Checkmarx Open Source Analysis (OSA) allows organizations to manage, control and prevent the security risks and legal implications introduced by open source components used as part of the development effort.
Key Benefits
Centralized Application Security
The only on-premise solution to deliver in-house code and open source components analysis "under the same roof."
Developer Adoption
Checkmarx OSA is designed for developers, by developers, making it accessible and intuitive for its intended audience.
Best of Breed
Wide language support and spot on open source component risk detection with Checkmarx OSA.
?
Protect Your Full Code Portfolio and Operating Systems
Analyzing outdated libraries, making sure licenses are being honored and weeding out any open source components which expose the application to known vulnerabilities, Checkmarx OSA provides complete code portfolio coverage under a single unified solution and with no extra installations or administration required. Rather than frustrating developers with long winded lists within PDF documents, Checkmarx OSA provides developers with a single holistic view of their application portfolio under the same platform.

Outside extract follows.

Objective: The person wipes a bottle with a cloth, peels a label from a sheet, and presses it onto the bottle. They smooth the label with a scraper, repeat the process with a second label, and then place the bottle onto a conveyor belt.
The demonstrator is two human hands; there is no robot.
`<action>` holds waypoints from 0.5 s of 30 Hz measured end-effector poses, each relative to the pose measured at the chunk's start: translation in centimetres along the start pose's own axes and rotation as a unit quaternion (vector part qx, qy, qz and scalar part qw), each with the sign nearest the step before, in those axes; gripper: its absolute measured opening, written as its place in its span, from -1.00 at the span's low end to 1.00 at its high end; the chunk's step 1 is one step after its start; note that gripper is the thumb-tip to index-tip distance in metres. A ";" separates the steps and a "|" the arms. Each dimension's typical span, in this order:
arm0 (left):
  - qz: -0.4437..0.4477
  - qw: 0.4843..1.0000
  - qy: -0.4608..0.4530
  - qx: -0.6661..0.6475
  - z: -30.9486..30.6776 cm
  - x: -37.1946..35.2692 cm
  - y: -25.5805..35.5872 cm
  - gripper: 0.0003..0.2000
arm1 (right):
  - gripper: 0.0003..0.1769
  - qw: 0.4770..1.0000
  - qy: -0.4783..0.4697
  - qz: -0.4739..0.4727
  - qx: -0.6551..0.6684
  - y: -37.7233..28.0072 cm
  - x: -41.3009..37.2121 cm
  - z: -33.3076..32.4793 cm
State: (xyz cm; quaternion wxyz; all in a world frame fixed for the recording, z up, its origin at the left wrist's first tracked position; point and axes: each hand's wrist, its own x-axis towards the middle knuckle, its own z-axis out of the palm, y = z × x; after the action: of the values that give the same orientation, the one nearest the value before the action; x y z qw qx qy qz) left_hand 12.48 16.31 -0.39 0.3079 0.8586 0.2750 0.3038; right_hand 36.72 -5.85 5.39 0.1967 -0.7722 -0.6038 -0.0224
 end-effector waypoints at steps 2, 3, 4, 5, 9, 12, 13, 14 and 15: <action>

Fluent in All Common Languages
Checkmarx OSA supports all the most common programming languages, enabling organizations to secure all their open source components in addition to the in-house developed code analysis coverage.
Easy to Use
Enhancing your code portfolio risk assessment coverage is merely a few mouse clicks away. With Checkmarx's Open Source Analysis, there is no need for additional installations or multiple management interfaces.
Simply turn it on and within minutes a detailed report is generated with clear results and detailed mitigation instructions.
Analysis results are designed with the developer in mind. No time is wasted on trying to understand the required actions items to mitigate the detected security or compliance risk.